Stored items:
- Opening Delimiter -

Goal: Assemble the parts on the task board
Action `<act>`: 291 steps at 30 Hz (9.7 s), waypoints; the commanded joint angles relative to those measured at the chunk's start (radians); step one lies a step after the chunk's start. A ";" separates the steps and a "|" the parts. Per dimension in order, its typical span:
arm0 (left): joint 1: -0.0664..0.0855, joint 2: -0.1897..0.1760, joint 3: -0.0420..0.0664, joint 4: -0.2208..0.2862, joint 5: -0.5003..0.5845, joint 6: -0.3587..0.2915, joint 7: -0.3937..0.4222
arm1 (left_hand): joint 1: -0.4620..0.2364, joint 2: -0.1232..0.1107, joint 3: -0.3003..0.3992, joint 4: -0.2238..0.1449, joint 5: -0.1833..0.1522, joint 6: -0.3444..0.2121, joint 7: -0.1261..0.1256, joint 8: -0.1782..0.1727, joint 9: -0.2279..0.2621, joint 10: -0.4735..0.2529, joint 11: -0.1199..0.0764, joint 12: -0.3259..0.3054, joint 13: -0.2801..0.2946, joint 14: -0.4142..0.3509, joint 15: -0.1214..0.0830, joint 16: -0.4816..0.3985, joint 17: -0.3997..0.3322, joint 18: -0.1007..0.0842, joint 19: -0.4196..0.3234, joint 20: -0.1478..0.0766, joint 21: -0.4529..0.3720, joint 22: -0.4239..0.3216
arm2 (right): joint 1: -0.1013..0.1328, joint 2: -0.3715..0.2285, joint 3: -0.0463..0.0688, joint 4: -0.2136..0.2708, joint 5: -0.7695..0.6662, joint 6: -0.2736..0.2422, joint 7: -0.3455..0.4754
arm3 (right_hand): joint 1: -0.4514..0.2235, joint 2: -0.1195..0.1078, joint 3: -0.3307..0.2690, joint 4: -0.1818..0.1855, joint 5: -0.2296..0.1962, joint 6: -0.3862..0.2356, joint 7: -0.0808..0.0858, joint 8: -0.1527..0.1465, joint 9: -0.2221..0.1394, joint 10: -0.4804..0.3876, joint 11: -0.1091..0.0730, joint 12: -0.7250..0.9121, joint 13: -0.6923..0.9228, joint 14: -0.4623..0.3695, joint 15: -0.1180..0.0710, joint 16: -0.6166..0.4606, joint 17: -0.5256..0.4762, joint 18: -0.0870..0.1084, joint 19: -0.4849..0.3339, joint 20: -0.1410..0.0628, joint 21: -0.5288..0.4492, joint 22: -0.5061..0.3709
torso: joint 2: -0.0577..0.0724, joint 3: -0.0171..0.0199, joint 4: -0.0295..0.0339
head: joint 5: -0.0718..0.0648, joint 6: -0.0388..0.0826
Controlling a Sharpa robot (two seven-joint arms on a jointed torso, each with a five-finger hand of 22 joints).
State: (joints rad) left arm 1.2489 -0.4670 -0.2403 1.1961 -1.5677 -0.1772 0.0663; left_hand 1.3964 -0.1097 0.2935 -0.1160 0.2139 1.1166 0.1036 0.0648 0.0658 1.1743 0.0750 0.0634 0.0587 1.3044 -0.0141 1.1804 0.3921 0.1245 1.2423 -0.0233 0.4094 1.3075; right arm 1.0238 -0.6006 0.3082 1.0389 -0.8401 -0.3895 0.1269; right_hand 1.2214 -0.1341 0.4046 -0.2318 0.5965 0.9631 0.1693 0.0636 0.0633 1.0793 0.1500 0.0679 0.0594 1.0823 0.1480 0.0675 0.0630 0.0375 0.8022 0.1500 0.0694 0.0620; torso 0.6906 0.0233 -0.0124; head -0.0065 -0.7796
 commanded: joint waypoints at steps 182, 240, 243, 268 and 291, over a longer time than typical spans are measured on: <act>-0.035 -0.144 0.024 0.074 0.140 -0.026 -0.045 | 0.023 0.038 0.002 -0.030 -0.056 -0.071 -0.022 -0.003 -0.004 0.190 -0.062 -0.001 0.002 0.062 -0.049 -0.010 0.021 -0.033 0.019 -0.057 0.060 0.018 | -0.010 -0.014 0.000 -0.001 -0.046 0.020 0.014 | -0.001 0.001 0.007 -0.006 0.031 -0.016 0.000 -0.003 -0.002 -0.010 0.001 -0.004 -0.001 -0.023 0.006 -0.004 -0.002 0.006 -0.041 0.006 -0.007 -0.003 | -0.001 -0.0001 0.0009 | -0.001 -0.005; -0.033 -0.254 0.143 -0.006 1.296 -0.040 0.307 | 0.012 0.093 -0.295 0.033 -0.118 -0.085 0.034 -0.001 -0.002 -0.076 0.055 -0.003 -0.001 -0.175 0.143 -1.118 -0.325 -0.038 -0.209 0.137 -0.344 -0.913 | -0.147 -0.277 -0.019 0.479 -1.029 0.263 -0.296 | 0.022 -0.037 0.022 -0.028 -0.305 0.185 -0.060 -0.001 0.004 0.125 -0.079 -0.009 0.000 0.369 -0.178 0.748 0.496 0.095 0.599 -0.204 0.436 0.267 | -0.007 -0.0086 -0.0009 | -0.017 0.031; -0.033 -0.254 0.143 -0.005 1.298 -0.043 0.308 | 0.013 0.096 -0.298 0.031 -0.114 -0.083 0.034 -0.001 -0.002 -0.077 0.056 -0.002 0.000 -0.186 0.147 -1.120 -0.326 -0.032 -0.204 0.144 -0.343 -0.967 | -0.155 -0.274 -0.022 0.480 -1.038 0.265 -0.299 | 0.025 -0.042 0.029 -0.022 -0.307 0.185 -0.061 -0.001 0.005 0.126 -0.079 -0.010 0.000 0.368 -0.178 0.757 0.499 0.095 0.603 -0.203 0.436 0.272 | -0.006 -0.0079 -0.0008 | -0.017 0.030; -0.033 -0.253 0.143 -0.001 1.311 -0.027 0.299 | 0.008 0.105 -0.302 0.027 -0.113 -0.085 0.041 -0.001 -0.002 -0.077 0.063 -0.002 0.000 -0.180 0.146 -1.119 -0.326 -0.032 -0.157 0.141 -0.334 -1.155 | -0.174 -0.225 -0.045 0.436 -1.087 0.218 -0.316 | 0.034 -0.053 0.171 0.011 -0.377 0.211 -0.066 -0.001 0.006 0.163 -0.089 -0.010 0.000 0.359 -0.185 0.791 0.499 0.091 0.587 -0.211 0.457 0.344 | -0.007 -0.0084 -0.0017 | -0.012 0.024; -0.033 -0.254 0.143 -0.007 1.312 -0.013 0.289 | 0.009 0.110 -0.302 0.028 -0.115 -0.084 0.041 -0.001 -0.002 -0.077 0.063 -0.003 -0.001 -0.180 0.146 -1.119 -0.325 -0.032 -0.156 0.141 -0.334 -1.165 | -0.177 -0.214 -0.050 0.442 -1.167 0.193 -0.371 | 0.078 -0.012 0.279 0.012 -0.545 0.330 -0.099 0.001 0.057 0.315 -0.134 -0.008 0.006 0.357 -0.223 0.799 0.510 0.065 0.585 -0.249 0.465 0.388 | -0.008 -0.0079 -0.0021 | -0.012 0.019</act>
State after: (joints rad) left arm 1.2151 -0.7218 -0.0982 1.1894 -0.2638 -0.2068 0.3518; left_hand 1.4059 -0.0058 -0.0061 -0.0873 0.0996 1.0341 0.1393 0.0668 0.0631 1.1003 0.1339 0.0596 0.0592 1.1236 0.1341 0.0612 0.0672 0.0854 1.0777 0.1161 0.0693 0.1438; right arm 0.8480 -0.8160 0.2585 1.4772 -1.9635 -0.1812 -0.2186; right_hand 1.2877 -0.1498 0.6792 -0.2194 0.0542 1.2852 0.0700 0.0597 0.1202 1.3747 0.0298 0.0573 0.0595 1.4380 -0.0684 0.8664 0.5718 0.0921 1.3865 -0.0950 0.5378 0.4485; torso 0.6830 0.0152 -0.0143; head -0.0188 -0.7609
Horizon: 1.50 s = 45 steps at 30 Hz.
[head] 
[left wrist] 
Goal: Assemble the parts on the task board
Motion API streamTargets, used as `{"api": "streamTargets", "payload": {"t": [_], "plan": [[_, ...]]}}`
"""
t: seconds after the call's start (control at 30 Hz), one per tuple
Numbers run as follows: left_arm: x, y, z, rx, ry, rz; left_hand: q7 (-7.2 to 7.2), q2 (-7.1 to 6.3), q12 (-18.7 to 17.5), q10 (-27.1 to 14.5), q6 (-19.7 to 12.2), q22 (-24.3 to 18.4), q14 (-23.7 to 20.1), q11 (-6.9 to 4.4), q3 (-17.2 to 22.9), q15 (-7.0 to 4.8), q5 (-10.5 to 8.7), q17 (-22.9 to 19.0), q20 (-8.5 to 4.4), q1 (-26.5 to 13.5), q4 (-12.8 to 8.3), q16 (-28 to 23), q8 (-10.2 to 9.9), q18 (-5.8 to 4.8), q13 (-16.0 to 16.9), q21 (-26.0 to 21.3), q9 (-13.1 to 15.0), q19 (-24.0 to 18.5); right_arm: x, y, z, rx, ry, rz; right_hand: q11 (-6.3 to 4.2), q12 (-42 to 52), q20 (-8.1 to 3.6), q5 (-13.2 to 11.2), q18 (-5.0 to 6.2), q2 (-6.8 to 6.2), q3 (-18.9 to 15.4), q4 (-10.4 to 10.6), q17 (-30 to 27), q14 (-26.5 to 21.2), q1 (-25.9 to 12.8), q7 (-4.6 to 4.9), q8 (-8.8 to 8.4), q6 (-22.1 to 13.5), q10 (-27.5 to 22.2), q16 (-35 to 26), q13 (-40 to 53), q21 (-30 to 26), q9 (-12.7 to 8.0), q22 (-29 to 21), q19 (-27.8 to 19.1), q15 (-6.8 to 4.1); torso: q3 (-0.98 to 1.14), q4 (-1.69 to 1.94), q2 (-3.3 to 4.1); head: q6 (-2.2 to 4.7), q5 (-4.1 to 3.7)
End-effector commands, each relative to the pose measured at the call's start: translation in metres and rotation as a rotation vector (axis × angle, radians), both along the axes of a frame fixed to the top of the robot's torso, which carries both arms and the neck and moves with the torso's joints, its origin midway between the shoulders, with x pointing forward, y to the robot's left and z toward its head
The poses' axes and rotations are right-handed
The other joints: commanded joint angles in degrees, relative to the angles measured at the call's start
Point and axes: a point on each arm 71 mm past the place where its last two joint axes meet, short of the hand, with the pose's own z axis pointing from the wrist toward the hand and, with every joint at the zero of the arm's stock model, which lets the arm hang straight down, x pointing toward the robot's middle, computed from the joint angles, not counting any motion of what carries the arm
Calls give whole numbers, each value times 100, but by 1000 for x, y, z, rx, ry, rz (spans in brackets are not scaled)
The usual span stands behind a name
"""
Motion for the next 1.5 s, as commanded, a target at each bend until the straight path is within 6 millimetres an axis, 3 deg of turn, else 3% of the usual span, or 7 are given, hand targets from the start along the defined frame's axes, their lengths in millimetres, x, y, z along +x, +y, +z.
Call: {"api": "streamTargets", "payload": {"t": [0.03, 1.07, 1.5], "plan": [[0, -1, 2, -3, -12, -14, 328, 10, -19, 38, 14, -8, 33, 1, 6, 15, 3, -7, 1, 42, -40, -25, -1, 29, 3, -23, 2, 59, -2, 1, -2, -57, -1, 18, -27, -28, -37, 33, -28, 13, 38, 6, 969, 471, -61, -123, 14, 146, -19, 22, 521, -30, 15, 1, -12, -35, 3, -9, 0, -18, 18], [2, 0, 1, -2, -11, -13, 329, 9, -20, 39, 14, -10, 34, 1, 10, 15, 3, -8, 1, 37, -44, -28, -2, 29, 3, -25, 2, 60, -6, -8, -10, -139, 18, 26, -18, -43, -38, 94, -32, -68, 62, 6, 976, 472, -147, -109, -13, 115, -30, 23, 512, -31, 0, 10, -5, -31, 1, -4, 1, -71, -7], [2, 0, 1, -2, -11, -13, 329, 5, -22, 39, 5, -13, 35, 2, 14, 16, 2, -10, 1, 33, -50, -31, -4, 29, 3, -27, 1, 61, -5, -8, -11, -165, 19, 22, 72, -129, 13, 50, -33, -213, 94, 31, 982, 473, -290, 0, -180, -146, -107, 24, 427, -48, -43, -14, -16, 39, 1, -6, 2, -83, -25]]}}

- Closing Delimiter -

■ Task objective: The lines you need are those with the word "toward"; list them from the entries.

■ Result for this exercise:
End-effector commands, each relative to the pose measured at the call's start: translation in metres and rotation as a rotation vector (axis × angle, radians), both along the axes of a frame fixed to the top of the robot's torso, which carries both arms and the neck and moves with the torso's joints, its origin midway between the shoulders, with x pointing forward, y to the robot's left and z toward its head
Point and axes: a point on each arm 71 mm past the place where its last two joint axes meet, short of the hand, with the pose's own z axis pointing from the wrist toward the hand and, with every joint at the zero of the arm's stock model, which lets the arm hang straight down, x pointing toward the robot's middle, computed from the joint angles, not counting any motion of what carries the arm

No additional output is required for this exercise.